◆ HOW TO COMPLETE THIS TASK ◆
Search the material below for the string "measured" and copy each line where it appears.

_ _ _

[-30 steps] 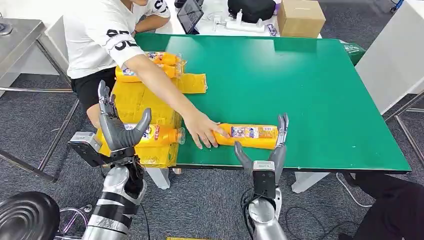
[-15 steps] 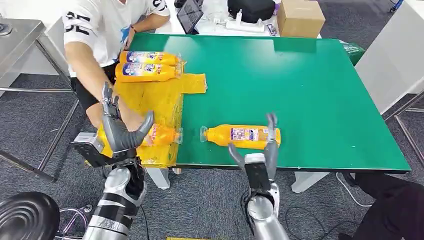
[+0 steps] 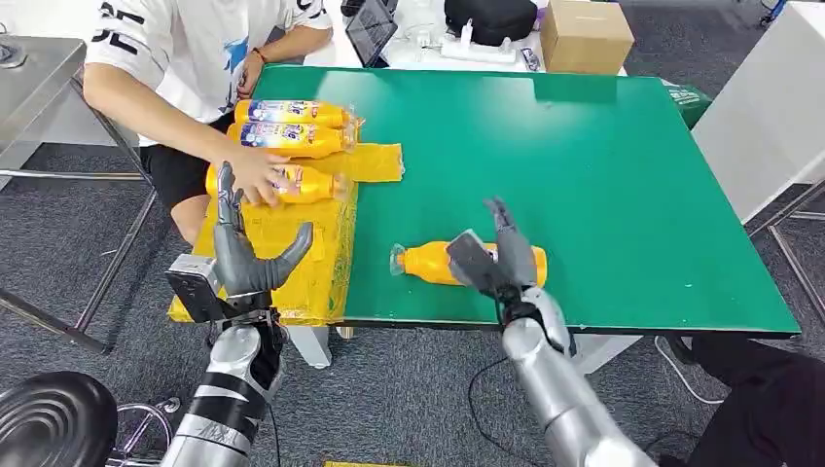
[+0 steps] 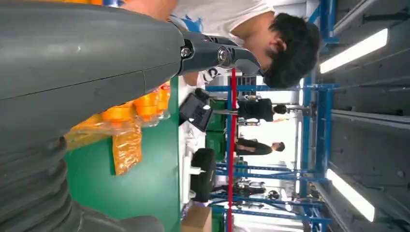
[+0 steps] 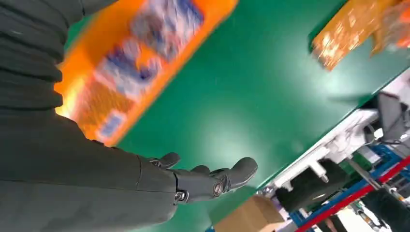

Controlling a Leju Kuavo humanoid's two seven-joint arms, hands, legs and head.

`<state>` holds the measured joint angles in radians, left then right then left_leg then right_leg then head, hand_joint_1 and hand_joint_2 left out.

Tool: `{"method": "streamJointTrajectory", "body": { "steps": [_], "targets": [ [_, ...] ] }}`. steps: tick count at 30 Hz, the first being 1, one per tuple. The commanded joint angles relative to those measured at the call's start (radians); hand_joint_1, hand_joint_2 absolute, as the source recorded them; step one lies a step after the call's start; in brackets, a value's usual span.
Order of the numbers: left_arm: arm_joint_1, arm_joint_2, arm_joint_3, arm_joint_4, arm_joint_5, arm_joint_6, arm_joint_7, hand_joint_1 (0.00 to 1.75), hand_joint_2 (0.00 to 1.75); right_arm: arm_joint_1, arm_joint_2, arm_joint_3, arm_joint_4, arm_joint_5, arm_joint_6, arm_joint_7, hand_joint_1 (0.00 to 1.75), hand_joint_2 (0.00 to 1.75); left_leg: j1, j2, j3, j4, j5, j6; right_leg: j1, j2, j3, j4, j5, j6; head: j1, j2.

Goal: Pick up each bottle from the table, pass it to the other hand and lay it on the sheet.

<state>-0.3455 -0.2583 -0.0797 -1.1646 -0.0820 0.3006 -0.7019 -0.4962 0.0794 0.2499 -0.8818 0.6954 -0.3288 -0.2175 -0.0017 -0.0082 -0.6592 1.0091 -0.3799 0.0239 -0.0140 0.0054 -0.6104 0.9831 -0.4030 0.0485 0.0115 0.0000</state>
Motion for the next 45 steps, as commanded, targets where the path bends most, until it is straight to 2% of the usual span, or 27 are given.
{"method": "streamJointTrajectory", "body": {
  "steps": [1,2,6,11,14,22,23,29,33,45],
  "targets": [
    [-0.053,0.023,-0.003,0.098,0.000,-0.003,0.004,0.00,1.75,-0.109,-0.033,0.010,0.191,0.003,0.002,0.006,0.00,1.75,0.001,0.000,0.004,0.000,-0.001,-0.001,0.001,-0.001,0.004,-0.001,-0.001,-0.001,0.000,0.000],
    [-0.059,0.023,-0.002,0.109,-0.008,-0.005,0.004,0.00,1.75,-0.166,-0.046,0.034,0.260,0.048,0.042,0.063,0.00,1.75,0.000,0.000,0.003,0.000,-0.001,-0.001,0.001,-0.001,0.003,-0.001,-0.001,-0.001,0.000,0.000],
    [-0.088,0.020,-0.007,0.157,-0.024,-0.010,0.004,0.00,1.75,-0.277,-0.047,0.055,0.389,0.086,0.102,0.096,0.00,1.75,0.000,0.001,0.001,0.001,-0.001,-0.001,0.000,0.001,0.001,0.001,0.000,-0.001,0.000,0.000],
    [-0.119,0.017,-0.015,0.205,-0.037,-0.006,0.004,0.00,1.75,-0.337,-0.024,0.081,0.481,0.107,0.197,0.103,0.00,1.75,0.000,0.002,0.002,0.001,-0.001,-0.001,0.001,0.001,0.002,0.000,0.000,-0.001,0.000,0.000],
    [-0.140,0.019,-0.021,0.235,-0.036,-0.010,0.004,0.00,1.75,-0.369,-0.015,0.094,0.537,0.094,0.326,0.104,0.00,1.75,0.001,0.001,0.003,0.001,-0.001,-0.001,0.001,0.000,0.004,0.001,-0.001,-0.001,0.000,0.000],
    [-0.175,0.033,-0.025,0.257,-0.015,-0.007,0.004,0.00,1.75,-0.404,-0.048,0.091,0.547,0.012,0.553,-0.054,0.00,1.75,0.000,-0.001,0.001,0.000,0.001,-0.001,0.000,-0.001,0.001,0.001,0.000,0.000,0.000,0.000],
    [-0.185,0.037,-0.023,0.263,-0.013,-0.010,0.004,0.00,1.75,-0.417,-0.055,0.097,0.545,0.010,0.578,-0.066,0.00,1.75,0.001,0.000,0.005,0.002,-0.002,-0.002,0.002,-0.001,0.006,0.002,-0.002,-0.001,0.000,0.000],
    [-0.209,0.034,-0.041,0.290,-0.008,-0.030,0.004,0.00,1.75,-0.453,-0.104,0.196,0.522,-0.007,0.770,-0.210,0.00,1.75,0.000,0.000,0.001,0.002,0.000,-0.001,0.001,-0.001,0.001,0.002,0.000,0.000,0.000,0.000],
    [-0.207,0.031,-0.047,0.298,-0.009,-0.028,0.004,0.00,1.75,-0.448,-0.133,0.231,0.510,-0.006,0.793,-0.238,0.00,1.75,0.001,-0.002,0.002,0.001,0.000,-0.001,0.001,-0.003,0.004,0.001,-0.001,0.000,0.000,0.000],
    [-0.207,0.033,-0.048,0.298,-0.007,-0.030,0.004,0.00,1.75,-0.448,-0.133,0.242,0.509,-0.009,0.796,-0.235,0.00,1.75,-0.001,0.000,0.000,0.001,0.001,0.000,0.001,-0.001,0.001,0.001,0.000,0.000,0.000,0.000]
  ]
}}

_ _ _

◆ RESULT OF THE EXERCISE ◆
`<state>` holds the measured joint angles in radians, left then right then left_leg then right_leg then head, hand_joint_1 and hand_joint_2 left out.
Tool: `{"method": "streamJointTrajectory", "body": { "steps": [_], "targets": [ [_, ...] ] }}`. steps: tick count at 30 Hz, the first being 1, one per tuple. The commanded joint angles relative to those measured at the call's start (radians); hand_joint_1, hand_joint_2 absolute, as the source recorded them; step one lies a step after the call's start; in brackets, a value's usual span.

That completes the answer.